Same goes for non-EITC programs. Along with Davis's Marianne Page and Ann Huff Stevens, Hoynes found that the aid for Women, Infants and Children (WIC) program increases birth weight by between 18 to 29 grams. That's actually lower than other researchers; Bitler and Princeton's Janet Currie found that it increases birth weight by 62 grams. And along with Columbia's Douglas Almond and Northwestern's Diane Schanzenbach, Hoynes found that food stamps increase birth weight by between 15 and 20 grams for whites and between 13 and 42 grams for blacks.

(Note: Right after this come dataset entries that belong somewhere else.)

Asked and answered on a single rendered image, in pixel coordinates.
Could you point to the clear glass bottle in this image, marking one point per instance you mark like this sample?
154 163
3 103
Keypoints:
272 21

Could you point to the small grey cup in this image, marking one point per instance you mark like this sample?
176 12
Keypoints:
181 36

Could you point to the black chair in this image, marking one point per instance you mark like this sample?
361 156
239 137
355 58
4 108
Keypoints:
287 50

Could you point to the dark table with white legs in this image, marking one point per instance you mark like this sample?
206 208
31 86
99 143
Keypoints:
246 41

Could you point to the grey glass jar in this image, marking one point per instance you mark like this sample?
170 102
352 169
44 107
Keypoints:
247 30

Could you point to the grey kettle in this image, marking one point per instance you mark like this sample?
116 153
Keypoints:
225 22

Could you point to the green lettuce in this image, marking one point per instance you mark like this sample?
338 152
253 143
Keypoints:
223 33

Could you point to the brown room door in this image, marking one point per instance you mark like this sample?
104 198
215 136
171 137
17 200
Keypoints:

None of those are directly relevant to welfare reform per se, but they do suggest that benefit cuts implemented through welfare reform could hurt health outcomes, potentially swamping any gains from increased employment. For her part, Hoynes calls the new mortality study "potentially very important," but emphasizes that the effect may not hold in all states, and that we know very little about why mortality increased. "What were the causes of death?" she asks. "Internal (e.g. heart disease) or external (accident, homicide)? Who was dying? Which age ranges?" All of that's important for interpreting the results.
So it's too soon to conclude that the national law actually cost lives. But if the Florida results hold, it's probably worth taking another look.